* [Input data]
┄┄┄┄┄┄
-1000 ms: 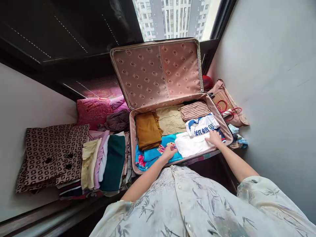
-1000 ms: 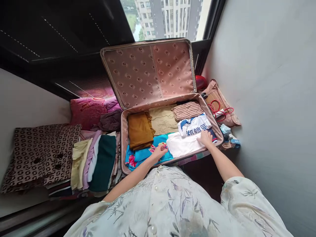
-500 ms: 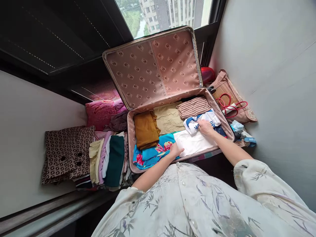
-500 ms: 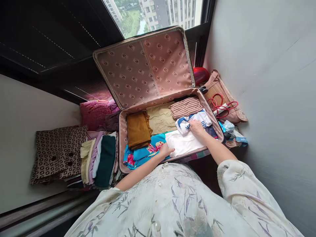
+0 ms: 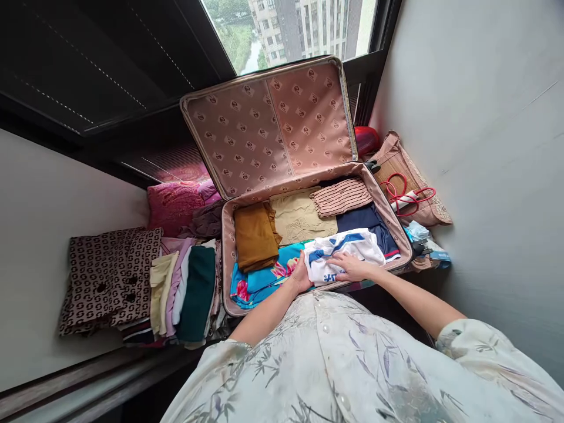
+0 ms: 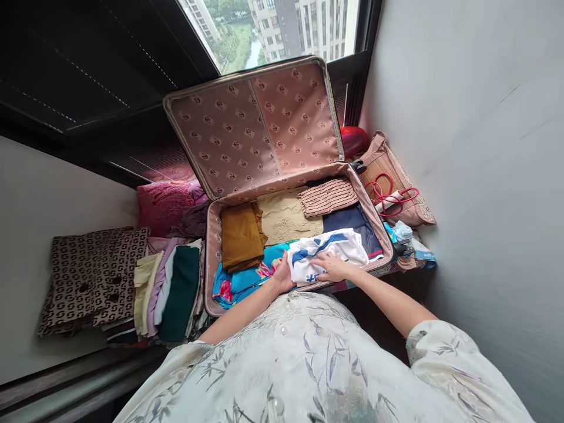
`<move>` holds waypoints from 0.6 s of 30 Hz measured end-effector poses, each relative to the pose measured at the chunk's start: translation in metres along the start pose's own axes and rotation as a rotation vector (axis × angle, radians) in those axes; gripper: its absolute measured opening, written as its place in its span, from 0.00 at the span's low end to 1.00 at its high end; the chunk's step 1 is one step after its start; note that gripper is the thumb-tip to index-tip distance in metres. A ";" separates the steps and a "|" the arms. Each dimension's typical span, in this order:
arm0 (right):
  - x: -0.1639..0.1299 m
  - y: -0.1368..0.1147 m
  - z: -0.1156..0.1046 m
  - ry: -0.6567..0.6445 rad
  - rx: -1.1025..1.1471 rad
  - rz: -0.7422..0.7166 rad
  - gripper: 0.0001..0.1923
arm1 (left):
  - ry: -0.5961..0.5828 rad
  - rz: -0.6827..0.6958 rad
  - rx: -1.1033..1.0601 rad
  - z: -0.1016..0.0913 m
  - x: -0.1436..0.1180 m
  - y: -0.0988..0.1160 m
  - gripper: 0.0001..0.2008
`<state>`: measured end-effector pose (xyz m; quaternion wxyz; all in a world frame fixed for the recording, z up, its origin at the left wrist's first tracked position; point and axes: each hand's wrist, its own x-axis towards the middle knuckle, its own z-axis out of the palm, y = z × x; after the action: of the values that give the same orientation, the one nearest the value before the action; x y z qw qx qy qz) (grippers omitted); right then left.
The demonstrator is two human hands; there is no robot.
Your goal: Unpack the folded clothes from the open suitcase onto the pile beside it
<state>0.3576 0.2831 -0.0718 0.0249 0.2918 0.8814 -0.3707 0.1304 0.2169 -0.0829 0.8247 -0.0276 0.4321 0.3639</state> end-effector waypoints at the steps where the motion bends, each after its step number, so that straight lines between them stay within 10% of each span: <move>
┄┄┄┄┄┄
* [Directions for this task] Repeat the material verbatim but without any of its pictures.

* [Written answer]
-1000 ms: 
-1000 ms: 
-500 ms: 
-500 ms: 
+0 ms: 
+0 ms: 
`<move>` holds waypoints from 0.6 s of 30 Hz measured end-effector poses, each relative to the pose measured at the chunk's start: translation in metres along the start pose's own axes and rotation as a rotation vector (axis × angle, radians) in those axes; gripper: its absolute measured opening, written as its place in its span, from 0.00 at the span's low end to 1.00 at its high end; the chunk's step 1 is one step after its start; note that gripper is the thumb-tip to index-tip distance in metres. A ";" separates the steps and a "|" the arms. Each dimension's typical span, in this order:
arm0 (right):
  - x: -0.1639..0.1299 m
  - y: -0.1368..0.1147 m
  - z: -0.1156..0.1046 m
  - ry: -0.6567..0.6445 rad
  - rx: -1.1025..1.1471 rad
  - rz: -0.7422..0.7166 rad
  - gripper: 0.0001..0.1923
arm1 (left):
  - ry: -0.5961..0.5828 rad
  - rz: -0.6827..0.6958 rad
  - rx: -1.1033..1.0601 rad
  - z: -0.1016..0.0913 m
  - x: -0.1436..0.1180 m
  - y: -0.0988..0.1160 m
  - gripper: 0.0001..0.2008
`<state>`: measured end-effector pose (xyz m; quaternion wxyz; all in a world frame fixed for the recording, z up, its origin at the left wrist's first tracked position; point and axes: each hand's wrist, its own x-axis towards the middle knuckle, its own z-axis out of the palm, y = z × x; after the action: of the values that give the same orientation, the one nearest the value before the action; x y z qw qx qy qz) (grippers omitted); right then left.
The demonstrator is two human hands; there is no robot.
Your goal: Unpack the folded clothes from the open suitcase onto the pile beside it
<state>0.3576 0.2831 -0.0718 0.0249 0.2918 0.8814 -0.3707 0.1304 0.2169 -0.0829 0.8247 -0.0276 0.4321 0.3639</state> end-effector waypoints at the steps where the motion bends, each after its step number, so that straight lines between them stay within 10% of each span: <move>

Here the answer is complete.